▶ _Task objective_
Find the word "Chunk" in the records below. List each line containing it.
::: Data to use
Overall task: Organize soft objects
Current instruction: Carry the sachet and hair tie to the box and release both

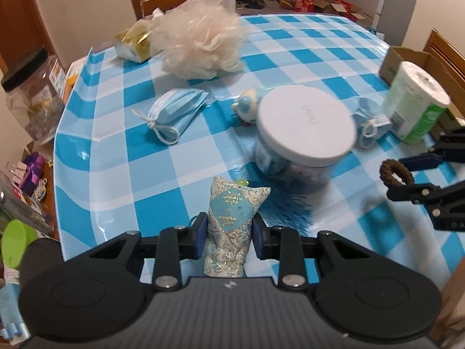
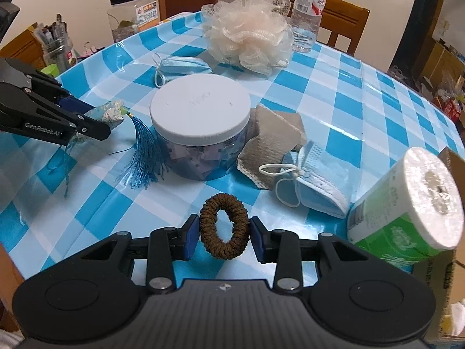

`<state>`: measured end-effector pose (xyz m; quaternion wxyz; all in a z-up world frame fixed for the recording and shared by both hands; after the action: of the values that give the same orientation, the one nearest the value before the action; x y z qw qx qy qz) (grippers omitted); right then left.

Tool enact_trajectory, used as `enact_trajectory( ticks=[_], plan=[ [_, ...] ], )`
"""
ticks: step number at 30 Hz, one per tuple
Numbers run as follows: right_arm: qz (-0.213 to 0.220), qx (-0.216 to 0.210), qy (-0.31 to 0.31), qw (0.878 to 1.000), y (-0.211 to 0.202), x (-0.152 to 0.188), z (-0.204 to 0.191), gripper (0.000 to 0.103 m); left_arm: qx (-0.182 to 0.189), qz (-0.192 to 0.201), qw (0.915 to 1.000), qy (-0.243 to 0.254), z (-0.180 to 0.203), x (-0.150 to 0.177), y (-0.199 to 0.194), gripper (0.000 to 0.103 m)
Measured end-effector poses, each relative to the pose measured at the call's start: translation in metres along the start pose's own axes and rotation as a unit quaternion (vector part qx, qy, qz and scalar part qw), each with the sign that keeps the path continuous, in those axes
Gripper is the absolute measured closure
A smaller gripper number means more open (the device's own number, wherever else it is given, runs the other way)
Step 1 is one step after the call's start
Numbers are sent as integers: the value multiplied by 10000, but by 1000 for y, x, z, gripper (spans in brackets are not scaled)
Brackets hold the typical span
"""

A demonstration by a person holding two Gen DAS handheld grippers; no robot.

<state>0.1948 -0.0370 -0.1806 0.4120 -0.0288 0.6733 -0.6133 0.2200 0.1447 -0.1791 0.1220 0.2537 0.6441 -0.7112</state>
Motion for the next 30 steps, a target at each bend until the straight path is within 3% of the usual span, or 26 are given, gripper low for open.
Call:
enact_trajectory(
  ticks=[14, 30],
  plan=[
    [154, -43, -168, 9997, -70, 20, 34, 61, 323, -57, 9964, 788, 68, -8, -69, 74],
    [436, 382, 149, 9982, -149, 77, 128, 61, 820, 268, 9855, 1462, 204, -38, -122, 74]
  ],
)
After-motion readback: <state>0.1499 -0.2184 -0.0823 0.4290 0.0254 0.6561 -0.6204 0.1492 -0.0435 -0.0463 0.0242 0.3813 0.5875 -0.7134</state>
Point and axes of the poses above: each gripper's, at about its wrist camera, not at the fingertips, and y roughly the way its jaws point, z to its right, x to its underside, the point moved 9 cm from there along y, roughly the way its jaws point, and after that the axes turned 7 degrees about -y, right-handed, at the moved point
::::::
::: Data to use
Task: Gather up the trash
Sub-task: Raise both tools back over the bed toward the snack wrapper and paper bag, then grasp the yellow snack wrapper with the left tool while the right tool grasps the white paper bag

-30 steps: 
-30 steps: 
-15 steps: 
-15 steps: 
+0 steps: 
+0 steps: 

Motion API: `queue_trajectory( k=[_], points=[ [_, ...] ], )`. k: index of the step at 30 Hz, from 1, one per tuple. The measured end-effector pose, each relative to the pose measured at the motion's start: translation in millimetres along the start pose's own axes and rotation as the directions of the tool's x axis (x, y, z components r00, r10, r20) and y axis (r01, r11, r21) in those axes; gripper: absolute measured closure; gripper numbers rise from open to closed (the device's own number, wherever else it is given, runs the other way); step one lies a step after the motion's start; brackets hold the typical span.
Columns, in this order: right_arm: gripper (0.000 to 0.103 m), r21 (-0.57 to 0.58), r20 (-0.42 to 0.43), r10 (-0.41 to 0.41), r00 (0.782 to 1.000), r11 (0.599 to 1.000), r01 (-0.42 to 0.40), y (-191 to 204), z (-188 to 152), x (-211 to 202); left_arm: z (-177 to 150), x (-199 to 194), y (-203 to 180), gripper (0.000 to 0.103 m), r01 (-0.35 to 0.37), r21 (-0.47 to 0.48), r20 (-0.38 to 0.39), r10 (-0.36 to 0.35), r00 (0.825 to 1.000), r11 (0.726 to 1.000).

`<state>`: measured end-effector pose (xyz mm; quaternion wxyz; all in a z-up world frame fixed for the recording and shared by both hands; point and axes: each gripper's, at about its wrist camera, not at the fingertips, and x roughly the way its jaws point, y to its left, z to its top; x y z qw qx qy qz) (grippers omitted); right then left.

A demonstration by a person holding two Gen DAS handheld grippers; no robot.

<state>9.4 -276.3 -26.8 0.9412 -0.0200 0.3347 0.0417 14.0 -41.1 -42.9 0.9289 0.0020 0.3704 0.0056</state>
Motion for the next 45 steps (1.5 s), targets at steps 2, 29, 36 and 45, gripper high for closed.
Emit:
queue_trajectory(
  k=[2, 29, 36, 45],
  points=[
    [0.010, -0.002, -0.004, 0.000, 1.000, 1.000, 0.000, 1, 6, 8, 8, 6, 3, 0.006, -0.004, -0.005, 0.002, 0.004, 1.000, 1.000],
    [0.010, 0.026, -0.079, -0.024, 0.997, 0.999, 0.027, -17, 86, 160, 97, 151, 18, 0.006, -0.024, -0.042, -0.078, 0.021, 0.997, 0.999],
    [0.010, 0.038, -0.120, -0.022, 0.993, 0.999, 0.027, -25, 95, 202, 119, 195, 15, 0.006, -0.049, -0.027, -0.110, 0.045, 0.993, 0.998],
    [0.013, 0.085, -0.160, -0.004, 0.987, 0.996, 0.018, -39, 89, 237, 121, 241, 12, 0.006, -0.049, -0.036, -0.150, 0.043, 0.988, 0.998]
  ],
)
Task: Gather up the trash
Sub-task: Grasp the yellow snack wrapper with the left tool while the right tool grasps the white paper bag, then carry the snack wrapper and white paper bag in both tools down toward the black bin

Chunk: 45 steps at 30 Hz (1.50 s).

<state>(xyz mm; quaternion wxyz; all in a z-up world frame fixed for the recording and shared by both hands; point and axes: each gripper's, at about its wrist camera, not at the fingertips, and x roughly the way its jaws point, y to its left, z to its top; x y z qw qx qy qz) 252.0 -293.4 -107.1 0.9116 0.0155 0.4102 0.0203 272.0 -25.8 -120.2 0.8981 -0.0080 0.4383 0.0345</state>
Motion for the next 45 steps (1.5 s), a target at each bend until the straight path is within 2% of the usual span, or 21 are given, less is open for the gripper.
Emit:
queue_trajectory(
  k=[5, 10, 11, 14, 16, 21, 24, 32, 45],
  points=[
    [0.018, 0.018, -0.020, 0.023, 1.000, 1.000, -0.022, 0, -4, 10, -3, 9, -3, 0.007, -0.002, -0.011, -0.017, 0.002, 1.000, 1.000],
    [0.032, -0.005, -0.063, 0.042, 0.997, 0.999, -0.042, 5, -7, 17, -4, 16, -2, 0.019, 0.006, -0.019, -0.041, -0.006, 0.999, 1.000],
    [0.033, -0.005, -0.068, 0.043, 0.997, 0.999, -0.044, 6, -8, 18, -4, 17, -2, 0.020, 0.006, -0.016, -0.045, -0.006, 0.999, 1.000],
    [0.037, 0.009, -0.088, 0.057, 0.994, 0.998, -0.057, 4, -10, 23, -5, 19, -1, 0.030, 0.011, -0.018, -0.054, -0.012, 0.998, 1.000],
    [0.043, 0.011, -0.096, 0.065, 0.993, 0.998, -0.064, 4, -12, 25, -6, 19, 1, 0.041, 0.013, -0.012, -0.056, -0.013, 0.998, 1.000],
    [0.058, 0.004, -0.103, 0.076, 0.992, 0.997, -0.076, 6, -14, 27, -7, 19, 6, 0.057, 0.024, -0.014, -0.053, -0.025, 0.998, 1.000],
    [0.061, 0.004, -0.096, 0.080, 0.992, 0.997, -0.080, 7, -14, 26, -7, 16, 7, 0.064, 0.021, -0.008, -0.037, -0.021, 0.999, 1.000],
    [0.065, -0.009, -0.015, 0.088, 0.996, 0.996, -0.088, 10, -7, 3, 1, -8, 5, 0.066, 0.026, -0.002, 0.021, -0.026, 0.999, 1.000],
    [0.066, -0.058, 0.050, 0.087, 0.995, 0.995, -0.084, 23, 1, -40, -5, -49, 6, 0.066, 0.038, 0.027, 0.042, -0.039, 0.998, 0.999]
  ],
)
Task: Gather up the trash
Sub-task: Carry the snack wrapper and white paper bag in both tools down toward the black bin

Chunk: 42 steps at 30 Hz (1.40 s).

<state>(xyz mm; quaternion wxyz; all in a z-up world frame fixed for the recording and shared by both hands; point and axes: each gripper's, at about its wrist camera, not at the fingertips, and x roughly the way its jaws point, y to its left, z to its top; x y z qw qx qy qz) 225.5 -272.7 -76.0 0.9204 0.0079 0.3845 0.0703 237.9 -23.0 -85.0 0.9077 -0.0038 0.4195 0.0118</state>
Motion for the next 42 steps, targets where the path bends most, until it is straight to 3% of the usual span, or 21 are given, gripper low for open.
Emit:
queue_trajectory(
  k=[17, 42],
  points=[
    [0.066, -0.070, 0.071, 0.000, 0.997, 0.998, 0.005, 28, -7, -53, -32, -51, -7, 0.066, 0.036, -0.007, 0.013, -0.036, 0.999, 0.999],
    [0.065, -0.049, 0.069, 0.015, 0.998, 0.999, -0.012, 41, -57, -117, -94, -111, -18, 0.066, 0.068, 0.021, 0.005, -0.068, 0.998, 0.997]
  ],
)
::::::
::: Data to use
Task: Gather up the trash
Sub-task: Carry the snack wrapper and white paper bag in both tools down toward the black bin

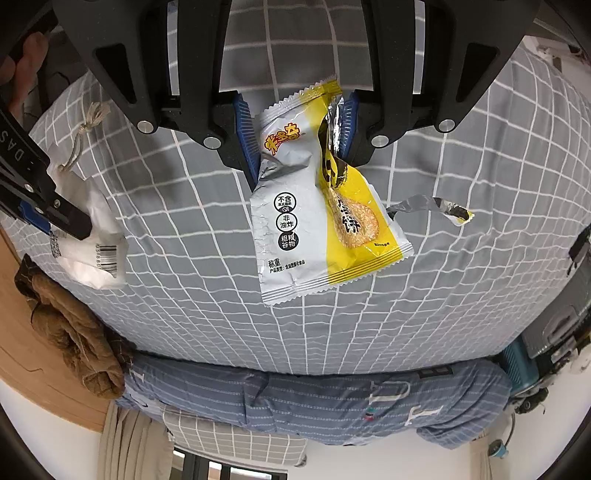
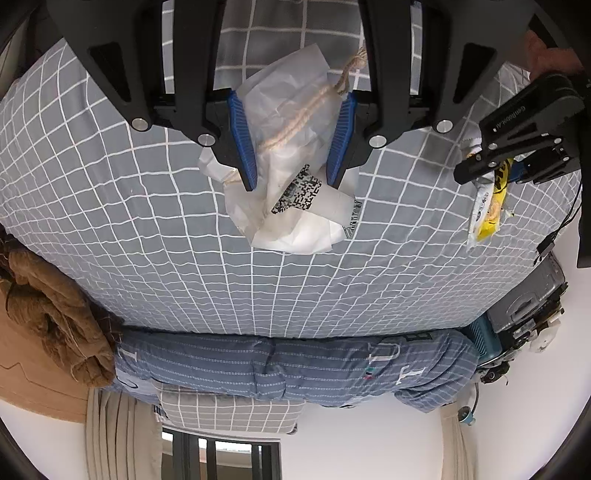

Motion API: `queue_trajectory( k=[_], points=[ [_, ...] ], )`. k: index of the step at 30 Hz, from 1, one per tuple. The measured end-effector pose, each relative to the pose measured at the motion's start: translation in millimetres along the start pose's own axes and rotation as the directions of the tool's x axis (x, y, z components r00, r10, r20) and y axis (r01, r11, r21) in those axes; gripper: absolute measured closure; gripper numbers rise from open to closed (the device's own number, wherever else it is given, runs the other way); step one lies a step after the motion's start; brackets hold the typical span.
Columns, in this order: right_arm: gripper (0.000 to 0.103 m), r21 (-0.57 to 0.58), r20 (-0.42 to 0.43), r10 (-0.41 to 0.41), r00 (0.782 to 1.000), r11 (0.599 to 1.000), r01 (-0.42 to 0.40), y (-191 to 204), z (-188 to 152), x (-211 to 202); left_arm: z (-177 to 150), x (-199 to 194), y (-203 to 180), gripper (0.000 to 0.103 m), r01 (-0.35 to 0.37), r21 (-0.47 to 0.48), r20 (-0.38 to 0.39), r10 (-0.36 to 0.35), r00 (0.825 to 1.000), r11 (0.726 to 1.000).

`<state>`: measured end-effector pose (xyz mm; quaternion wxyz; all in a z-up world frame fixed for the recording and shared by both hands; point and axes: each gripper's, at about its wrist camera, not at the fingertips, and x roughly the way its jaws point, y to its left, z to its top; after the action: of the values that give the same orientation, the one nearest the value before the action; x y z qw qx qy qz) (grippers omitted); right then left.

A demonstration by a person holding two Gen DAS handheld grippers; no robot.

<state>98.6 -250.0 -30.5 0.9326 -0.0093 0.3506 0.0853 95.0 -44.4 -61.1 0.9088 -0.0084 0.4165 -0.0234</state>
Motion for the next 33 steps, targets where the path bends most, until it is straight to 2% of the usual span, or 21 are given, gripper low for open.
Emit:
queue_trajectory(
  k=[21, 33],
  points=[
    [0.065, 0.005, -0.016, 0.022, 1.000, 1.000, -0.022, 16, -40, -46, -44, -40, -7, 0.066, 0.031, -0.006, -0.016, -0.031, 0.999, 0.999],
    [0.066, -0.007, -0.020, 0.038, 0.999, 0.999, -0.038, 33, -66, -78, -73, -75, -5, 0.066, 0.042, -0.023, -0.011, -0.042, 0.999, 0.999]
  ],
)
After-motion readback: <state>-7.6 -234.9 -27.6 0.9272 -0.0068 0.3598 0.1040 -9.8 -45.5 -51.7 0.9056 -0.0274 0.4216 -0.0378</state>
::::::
▶ _Solution to this problem_
Chunk: 45 steps at 30 Hz (1.50 s).
Chunk: 42 steps at 30 Hz (1.40 s).

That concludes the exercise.